Plutonia
- First edition
- Author: Vladimir Obruchev
- Original title: Плутония
- Illustrator: M. Dobrov
- Cover artist: M. Dobrov
- Language: Russian
- Genre: Science fiction novel
- Publication date: 1924
- Publication place: Russia

= Plutonia (novel) =

1924 novel by Vladimir Obruchev

Plutonia (Плутония) is a science fiction novel in the "lost world" genre by Russian academician and writer Vladimir Obruchev. It was first published in the original Russian in 1924.

==Plot==
The title Plutonia refers to the novel's setting in an underground world with the source of light and heat turned out to be Earth's core, which the explorers called Pluto for the Roman god of the underworld. The terrain is marked by dramatic geographic features and inhabited by prehistoric animals and primitive people. These are essentially the animal and plant life of previous geological periods in their natural surroundings. As the characters venture deeper into the underground area, they encounter more and more ancient life forms, back to the dinosaurs and other species.

==Reception==
Russian literary critic Yevgeny Neyolov praised both scientific and literary qualities of the book.

Kirkus Reviews said, "This is a most erudite adventure tale buttressed by accurate geological, biological and botanical information, geared for the intelligent reader."

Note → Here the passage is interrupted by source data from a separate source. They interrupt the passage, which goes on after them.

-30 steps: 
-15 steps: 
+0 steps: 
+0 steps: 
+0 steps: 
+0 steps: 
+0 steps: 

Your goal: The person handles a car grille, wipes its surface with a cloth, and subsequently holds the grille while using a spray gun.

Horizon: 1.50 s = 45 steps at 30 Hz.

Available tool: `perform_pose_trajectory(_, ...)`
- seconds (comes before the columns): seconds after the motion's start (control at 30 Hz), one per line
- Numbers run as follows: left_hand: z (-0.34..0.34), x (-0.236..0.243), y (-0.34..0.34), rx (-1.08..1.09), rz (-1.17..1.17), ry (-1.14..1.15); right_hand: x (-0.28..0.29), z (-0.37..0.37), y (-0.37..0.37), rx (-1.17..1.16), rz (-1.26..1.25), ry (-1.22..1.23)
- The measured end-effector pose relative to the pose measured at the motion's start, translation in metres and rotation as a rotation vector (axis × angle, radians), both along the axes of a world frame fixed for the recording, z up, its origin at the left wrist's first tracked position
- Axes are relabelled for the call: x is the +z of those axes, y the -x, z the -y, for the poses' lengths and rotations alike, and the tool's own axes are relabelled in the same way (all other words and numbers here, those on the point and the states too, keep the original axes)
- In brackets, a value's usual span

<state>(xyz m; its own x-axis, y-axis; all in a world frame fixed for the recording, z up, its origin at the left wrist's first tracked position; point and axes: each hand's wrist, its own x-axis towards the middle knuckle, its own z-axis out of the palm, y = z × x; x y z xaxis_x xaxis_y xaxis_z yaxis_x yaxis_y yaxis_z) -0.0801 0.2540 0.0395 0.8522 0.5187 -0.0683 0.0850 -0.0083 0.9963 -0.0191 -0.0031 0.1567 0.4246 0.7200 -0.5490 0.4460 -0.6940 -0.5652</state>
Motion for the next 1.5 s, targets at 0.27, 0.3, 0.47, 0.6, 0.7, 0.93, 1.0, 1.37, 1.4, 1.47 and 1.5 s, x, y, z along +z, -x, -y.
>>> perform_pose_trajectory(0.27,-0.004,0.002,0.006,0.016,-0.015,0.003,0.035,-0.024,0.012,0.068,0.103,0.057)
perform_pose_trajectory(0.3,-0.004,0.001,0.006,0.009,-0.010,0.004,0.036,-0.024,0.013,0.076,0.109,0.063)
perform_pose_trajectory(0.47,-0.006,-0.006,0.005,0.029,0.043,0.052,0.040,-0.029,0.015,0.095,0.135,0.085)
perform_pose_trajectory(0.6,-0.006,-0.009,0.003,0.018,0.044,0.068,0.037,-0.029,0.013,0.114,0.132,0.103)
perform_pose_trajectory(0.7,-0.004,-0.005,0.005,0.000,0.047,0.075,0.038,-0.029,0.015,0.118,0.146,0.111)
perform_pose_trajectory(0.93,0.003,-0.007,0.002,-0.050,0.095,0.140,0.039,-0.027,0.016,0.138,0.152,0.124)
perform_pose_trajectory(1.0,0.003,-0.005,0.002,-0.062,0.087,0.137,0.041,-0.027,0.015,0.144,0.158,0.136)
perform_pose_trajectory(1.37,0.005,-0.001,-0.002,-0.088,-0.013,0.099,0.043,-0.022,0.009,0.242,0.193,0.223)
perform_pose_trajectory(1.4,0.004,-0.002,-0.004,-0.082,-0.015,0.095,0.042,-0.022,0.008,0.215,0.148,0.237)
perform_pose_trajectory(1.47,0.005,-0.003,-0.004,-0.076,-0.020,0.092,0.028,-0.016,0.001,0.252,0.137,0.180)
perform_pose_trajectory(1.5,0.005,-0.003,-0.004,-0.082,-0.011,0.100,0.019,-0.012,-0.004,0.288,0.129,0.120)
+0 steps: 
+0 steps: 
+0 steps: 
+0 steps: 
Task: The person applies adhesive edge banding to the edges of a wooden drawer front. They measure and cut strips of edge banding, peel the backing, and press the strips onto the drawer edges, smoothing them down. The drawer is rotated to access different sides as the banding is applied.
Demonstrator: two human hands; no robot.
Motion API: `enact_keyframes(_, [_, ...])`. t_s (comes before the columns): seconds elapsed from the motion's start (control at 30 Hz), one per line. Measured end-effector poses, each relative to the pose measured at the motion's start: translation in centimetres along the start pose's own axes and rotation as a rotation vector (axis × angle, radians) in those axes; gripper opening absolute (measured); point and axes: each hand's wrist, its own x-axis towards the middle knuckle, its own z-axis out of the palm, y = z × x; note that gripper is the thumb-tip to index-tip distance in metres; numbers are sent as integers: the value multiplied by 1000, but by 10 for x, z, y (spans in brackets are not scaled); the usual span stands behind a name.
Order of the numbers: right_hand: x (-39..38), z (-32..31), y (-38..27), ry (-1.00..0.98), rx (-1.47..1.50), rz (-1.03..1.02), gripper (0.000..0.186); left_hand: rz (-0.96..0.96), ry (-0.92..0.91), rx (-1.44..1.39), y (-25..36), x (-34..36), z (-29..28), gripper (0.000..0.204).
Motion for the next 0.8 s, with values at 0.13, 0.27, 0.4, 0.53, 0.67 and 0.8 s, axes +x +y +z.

Author David Whitehouse said, "The characterisation is poor and the plot overly simple, but the redeeming quality of the book is Obruchev's knowledge of geology."

==Translations==
An English-language edition translated by Brian Pearce was published in 1955, issued by the State Publishing House for Geographical Literature, Moscow. Other English editions include a translation by Fainna Solasko with illustrations by G. Nikolsky, published in 1961 by Criterion Books.

Besides English, the novel has been translated into: Spanish (1953), German (1953), Finnish (1954), Ukrainian (1955), French (1955), Czech (1941), Hungarian (1956), Romanian (1956), Latvian (1957), Portuguese (1960), and Polish (1966).